Sebuah situs blog yang memuat tulisan (hasil wawancara dari seorang jurnalis Suara Soerabaia bernama Tiong Gwan. Dia berhasil membuat tangkapan sesaat mengenai situasi kota Jember tahun 1920. Berikut adalah cuplikannya. "Bila ada toeroen oedjan ketjil sadja, soedah tjoekoep membikin straat Djember berobah mendjadi laoetan loempoer."


VERSI LIMA
Sekali peristiwa, datang seorang tamu bernama Ki Ageng Kedu yang hendak menghadap Sunan Kudus. tamu tersebut mengendarai sebuah tampah. sesampainya di Kudus Ki Ageng Kedu tidak lah langsung menghadap Sunan Kudus, melainkan memamerkan kesaktianya dengan mengendarai tampah serta berputar - putar diangkasa. 
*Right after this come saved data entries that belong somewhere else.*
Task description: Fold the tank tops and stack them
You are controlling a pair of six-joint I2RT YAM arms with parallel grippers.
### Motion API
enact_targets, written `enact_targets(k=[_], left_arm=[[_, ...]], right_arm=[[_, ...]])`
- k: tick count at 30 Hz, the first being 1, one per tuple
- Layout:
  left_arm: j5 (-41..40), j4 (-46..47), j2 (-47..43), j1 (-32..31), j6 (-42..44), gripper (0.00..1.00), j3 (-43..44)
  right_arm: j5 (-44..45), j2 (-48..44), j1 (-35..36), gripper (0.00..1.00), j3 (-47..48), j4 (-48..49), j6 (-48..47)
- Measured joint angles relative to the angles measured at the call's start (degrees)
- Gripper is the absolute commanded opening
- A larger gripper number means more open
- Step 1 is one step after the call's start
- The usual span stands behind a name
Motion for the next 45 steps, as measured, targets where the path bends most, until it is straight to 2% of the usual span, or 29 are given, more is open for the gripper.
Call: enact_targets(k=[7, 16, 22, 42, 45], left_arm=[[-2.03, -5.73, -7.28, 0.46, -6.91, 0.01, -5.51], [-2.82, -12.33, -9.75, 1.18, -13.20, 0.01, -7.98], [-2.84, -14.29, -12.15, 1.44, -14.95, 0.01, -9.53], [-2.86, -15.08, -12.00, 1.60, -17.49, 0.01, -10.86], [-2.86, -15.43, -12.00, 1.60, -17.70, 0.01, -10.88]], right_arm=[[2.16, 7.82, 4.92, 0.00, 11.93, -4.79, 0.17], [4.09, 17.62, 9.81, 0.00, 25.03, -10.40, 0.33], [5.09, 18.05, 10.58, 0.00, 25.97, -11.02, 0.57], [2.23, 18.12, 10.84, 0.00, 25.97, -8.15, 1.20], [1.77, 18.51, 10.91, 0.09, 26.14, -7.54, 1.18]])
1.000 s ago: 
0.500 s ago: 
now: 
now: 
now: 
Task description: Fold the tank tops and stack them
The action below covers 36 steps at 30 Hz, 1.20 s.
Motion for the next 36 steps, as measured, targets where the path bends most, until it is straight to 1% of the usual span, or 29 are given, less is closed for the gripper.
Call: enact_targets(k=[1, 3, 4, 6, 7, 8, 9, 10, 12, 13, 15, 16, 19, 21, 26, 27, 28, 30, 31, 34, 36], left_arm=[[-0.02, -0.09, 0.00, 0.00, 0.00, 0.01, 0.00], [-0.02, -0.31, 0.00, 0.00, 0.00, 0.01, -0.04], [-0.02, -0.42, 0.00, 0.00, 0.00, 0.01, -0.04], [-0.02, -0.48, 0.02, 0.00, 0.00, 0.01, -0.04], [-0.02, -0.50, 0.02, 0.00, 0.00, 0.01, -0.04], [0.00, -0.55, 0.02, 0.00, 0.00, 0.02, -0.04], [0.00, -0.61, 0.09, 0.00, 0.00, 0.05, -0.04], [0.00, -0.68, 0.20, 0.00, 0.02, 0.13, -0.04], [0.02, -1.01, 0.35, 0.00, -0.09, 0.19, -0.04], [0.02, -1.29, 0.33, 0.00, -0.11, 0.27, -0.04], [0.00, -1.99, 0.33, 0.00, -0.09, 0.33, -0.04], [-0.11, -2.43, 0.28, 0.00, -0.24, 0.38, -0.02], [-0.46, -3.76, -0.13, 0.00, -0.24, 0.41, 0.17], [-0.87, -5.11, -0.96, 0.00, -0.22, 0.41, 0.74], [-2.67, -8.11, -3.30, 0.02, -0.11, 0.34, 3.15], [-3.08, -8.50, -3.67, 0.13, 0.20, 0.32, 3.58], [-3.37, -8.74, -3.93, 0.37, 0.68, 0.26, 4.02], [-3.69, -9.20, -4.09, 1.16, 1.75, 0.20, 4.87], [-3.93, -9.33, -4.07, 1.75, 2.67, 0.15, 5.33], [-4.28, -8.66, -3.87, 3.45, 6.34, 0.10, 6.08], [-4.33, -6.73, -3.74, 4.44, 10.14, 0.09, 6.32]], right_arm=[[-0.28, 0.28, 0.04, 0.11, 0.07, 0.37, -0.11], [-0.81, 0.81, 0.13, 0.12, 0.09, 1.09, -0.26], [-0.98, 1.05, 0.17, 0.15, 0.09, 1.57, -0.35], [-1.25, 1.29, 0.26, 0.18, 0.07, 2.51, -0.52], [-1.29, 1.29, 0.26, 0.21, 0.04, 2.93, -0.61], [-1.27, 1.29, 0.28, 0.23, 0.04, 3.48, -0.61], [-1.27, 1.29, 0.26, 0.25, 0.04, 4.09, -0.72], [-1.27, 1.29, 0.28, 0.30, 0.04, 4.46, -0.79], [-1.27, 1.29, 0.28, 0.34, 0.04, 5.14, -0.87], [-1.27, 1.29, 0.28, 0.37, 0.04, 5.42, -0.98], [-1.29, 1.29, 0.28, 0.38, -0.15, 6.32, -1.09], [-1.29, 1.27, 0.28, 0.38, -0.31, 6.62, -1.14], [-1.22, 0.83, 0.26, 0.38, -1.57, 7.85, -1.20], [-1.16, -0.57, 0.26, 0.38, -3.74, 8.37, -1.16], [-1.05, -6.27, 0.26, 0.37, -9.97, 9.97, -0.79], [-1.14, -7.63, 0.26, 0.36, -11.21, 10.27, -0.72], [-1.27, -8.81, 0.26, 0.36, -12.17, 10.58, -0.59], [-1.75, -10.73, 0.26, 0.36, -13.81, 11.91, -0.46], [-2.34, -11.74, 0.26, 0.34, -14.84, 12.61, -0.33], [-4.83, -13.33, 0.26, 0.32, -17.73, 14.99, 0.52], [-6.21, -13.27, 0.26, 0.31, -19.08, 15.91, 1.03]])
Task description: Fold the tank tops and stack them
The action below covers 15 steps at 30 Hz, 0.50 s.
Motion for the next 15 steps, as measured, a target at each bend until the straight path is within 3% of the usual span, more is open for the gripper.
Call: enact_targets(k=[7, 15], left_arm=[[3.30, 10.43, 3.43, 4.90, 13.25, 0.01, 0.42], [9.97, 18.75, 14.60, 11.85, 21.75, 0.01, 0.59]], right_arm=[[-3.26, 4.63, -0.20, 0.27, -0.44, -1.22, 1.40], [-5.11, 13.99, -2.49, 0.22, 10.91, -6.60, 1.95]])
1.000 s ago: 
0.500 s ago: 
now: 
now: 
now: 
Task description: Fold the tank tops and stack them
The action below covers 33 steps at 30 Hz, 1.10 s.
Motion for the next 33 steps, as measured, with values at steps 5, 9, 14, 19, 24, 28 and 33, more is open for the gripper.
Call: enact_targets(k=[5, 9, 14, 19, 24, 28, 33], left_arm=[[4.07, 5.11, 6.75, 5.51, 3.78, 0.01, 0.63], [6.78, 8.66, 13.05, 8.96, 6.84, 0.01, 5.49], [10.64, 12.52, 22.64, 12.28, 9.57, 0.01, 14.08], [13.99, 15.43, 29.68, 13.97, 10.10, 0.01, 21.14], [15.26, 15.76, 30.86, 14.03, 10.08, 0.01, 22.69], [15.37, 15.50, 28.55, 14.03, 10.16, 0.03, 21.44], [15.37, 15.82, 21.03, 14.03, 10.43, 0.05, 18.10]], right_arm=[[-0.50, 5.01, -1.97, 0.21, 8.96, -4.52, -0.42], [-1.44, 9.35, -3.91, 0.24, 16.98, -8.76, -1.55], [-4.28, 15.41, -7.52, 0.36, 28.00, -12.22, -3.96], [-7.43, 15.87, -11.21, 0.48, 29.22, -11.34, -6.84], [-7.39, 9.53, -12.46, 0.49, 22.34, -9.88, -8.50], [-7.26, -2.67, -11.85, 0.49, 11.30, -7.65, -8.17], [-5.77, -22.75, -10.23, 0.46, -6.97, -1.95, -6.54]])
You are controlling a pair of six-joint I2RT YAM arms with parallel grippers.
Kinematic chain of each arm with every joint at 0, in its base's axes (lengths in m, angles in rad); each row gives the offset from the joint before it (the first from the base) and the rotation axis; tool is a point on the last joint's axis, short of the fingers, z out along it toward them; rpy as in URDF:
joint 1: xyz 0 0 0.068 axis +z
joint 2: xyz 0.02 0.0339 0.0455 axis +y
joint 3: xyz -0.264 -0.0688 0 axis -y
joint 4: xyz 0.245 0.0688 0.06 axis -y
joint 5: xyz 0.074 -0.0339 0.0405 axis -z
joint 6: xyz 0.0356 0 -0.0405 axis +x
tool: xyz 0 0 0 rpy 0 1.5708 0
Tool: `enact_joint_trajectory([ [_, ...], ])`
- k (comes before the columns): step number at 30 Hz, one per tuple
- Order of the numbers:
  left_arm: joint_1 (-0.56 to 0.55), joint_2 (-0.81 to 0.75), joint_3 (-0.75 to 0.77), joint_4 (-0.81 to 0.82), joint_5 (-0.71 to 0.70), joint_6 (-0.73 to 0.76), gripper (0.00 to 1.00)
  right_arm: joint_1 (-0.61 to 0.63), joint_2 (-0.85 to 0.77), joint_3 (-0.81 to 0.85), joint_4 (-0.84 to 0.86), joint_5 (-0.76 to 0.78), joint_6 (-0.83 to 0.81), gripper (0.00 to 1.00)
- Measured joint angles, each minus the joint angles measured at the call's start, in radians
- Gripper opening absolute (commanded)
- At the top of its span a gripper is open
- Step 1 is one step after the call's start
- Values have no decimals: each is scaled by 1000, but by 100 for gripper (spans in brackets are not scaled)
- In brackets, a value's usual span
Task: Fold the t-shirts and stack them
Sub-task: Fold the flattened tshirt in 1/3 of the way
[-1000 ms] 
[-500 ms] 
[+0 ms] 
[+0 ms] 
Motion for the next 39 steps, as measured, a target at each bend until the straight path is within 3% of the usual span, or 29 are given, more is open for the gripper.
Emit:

Seketika dilihatnya oleh Sunan Kudus, maka beliau murka sambil mengatakan, bahwa tamu Ki Ageng Kedu ini menyombongkan kesaktianya. Sesudah di sabda oleh beliau, berkat kesaktian Sunan Kudus, tampah yang ditumpangi Ki Ageng Kedu itupun meluncur ke bawah hingga jatuh ke tanah yang becek (bhs. Jawa : ngecember), sehingga tempat tersebut kemudian dinamakan Jember.